A measure of suppliers’ delivery times fell in October to the lowest reading in data back to 1998, indicating record delays for factory managers awaiting production materials, data from IHS Markit and JPMorgan showed Tuesday. Meantime, a gauge of manufacturers’ input prices rose to the highest level since 2008. 

The two indexes typically move in opposite directions -- prices increase amid shipment delays as factories compete for a subsequently limited stock of materials -- before stabilizing as supply catches up with demand. 

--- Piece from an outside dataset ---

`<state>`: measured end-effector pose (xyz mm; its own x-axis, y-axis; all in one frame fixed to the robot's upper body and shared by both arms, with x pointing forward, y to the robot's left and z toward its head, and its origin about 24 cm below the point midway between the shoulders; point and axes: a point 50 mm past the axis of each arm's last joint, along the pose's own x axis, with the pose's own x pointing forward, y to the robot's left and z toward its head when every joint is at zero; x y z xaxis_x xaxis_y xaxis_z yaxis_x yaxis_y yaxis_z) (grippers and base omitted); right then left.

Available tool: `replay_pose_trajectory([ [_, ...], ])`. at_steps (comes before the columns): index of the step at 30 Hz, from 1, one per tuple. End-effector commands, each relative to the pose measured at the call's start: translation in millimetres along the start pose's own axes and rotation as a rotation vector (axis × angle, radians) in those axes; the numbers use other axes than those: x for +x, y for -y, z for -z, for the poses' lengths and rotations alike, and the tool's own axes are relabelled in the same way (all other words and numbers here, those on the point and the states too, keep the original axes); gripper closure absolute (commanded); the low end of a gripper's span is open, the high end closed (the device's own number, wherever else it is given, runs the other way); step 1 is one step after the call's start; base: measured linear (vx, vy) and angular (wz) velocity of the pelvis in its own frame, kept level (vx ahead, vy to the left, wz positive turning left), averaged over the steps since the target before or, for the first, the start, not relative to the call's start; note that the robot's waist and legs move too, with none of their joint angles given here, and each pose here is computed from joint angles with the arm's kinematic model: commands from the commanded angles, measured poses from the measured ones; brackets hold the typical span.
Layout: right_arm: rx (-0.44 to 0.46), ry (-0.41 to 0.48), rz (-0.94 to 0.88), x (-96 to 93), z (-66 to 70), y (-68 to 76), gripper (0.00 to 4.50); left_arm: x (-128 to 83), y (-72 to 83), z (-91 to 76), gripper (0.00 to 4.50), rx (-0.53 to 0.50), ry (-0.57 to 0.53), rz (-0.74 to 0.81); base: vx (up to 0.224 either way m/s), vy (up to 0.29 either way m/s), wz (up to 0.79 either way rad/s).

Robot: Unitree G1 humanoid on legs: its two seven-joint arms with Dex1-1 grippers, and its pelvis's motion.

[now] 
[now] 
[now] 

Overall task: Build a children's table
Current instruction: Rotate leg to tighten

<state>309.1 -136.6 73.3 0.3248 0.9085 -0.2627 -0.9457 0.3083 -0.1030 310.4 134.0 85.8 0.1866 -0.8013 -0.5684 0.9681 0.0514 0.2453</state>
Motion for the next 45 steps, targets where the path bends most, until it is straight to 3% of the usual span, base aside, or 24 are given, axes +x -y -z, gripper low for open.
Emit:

Higher Input Costs, Delays Restrain Global Manufacturing

But the spread in the two indexes has ballooned in recent months as disruptions proliferate around the globe. Rebounding demand has outstripped supply as economies re-emerge from the pandemic, fueling inflation as vendors struggle to keep pace. 

Product shortages and price spikes threaten to constrain the global recovery, with debates intensifying over whether inflation will be temporary or more long-lasting. A measure of global output showed the slowest growth since June of last year, the data from IHS and JPMorgan showed. 

Growth rates of manufacturing production slowed in the U.S., the euro area and the U.K., while a slump in China continued. Among emerging markets, India saw faster growth, while the Brazilian manufacturing economy contracted. 

©2021 Bloomberg L.P.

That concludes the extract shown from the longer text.